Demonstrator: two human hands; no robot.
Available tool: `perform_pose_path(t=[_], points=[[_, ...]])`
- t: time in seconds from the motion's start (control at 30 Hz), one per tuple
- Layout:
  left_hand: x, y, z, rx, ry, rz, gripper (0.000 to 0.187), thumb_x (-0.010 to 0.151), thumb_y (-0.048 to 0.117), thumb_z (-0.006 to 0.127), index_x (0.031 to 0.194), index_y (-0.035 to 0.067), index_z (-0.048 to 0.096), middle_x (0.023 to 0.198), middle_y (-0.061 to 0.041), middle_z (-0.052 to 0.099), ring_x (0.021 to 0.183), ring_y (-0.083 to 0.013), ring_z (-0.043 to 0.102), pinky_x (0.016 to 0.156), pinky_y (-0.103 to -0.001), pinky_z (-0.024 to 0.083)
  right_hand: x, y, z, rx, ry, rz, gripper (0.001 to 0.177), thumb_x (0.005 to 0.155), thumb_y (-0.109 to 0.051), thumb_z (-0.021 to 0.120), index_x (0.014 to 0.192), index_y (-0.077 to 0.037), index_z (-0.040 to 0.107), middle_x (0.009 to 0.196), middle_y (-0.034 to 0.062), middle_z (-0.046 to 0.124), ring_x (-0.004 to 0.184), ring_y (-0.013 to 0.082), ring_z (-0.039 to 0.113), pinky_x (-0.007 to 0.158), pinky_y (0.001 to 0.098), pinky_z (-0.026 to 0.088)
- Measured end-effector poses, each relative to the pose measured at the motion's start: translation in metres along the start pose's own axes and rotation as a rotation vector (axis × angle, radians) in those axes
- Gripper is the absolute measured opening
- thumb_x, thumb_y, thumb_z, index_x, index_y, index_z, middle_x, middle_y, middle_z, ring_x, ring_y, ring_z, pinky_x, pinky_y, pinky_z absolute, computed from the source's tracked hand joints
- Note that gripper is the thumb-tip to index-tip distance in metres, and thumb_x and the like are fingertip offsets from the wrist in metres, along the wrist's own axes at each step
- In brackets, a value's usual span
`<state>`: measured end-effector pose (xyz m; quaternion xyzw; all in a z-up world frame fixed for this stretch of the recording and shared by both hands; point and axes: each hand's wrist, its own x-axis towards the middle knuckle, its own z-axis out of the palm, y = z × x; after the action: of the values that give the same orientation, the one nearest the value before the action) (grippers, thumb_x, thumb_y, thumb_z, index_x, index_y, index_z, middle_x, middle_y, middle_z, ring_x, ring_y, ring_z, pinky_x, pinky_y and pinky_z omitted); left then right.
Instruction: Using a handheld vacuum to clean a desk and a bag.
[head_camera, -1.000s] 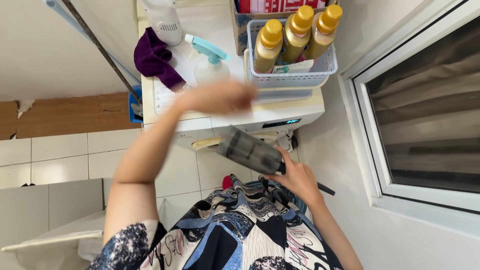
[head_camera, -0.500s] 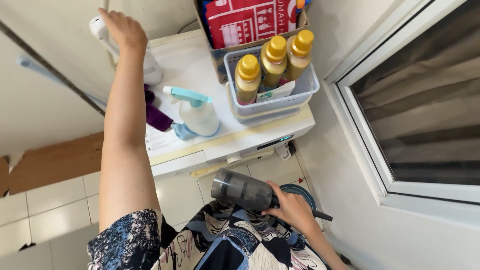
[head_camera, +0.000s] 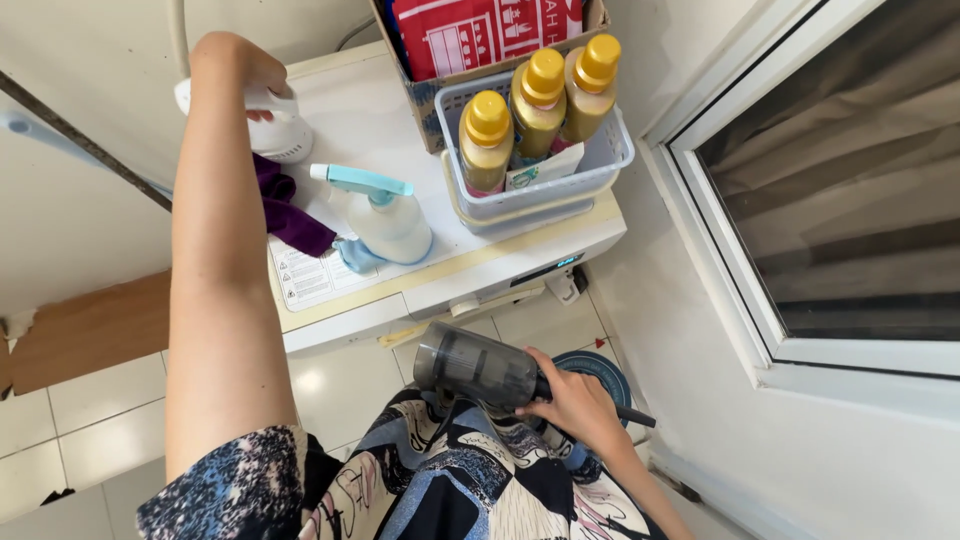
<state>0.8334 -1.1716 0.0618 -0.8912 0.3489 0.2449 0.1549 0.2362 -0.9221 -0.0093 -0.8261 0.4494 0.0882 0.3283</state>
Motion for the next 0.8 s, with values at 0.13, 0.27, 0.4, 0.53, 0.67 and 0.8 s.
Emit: perform_pose_path(t=[0.13, 0.27, 0.4, 0.53, 0.67, 0.8], points=[[-0.018, -0.021, 0.020, -0.305, -0.035, 0.123, 0.032, 0.094, 0.031, 0.063, 0.093, 0.004, 0.079, 0.083, -0.007, 0.076, 0.072, -0.0204, 0.070, 0.073, -0.036, 0.053, -0.007, -0.005, -0.004, -0.017, -0.016, 0.040, 0.102, 0.067, -0.058, 0.087, 0.151, -0.027, 0.036, 0.068, 0.0153, 0.073, 0.068, 0.0349, 0.075, 0.064, 0.0440, 0.057], [-0.050, -0.065, 0.034, -0.520, 0.175, 0.208, 0.032, 0.098, 0.028, 0.057, 0.093, 0.002, 0.076, 0.083, -0.007, 0.074, 0.069, -0.0184, 0.067, 0.069, -0.035, 0.051, -0.014, 0.006, 0.002, -0.004, 0.022, 0.005, 0.102, 0.066, -0.058, 0.087, 0.149, -0.027, 0.038, 0.068, 0.0141, 0.073, 0.066, 0.0343, 0.075, 0.062, 0.0436, 0.058], [-0.089, -0.081, 0.041, -0.783, 0.288, 0.244, 0.040, 0.103, 0.036, 0.055, 0.092, 0.001, 0.073, 0.083, -0.007, 0.073, 0.063, -0.0153, 0.065, 0.063, -0.034, 0.051, -0.019, 0.013, 0.001, -0.023, 0.024, -0.039, 0.099, 0.066, -0.055, 0.088, 0.148, -0.028, 0.040, 0.070, 0.0154, 0.073, 0.069, 0.0354, 0.074, 0.063, 0.0448, 0.056], [-0.109, -0.095, 0.047, -0.799, 0.383, 0.237, 0.046, 0.105, 0.039, 0.056, 0.090, -0.002, 0.072, 0.081, -0.007, 0.072, 0.060, -0.0146, 0.065, 0.063, -0.033, 0.050, -0.020, 0.016, 0.003, -0.026, 0.053, -0.109, 0.098, 0.065, -0.052, 0.088, 0.147, -0.027, 0.039, 0.073, 0.0155, 0.073, 0.071, 0.0367, 0.074, 0.063, 0.0457, 0.056], [-0.118, -0.111, 0.056, -0.878, 0.383, 0.229, 0.043, 0.105, 0.037, 0.055, 0.094, -0.001, 0.072, 0.079, -0.007, 0.071, 0.060, -0.0144, 0.063, 0.060, -0.035, 0.049, -0.028, 0.012, -0.005, -0.055, 0.035, -0.123, 0.099, 0.066, -0.054, 0.089, 0.148, -0.028, 0.039, 0.070, 0.0167, 0.072, 0.071, 0.0373, 0.073, 0.064, 0.0465, 0.055], [-0.145, -0.129, 0.058, -0.961, 0.330, 0.259, 0.038, 0.105, 0.033, 0.052, 0.106, 0.000, 0.070, 0.084, -0.005, 0.071, 0.066, -0.0147, 0.063, 0.058, -0.038, 0.049, -0.031, 0.017, -0.003, -0.064, 0.014, -0.080, 0.100, 0.064, -0.056, 0.089, 0.147, -0.029, 0.040, 0.067, 0.0166, 0.071, 0.070, 0.0369, 0.073, 0.064, 0.0462, 0.055]])
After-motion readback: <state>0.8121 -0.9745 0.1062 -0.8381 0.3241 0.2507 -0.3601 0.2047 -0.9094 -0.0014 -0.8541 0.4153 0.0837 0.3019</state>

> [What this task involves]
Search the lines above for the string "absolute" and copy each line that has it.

> [Solved problem]
- Gripper is the absolute measured opening
- thumb_x, thumb_y, thumb_z, index_x, index_y, index_z, middle_x, middle_y, middle_z, ring_x, ring_y, ring_z, pinky_x, pinky_y, pinky_z absolute, computed from the source's tracked hand joints

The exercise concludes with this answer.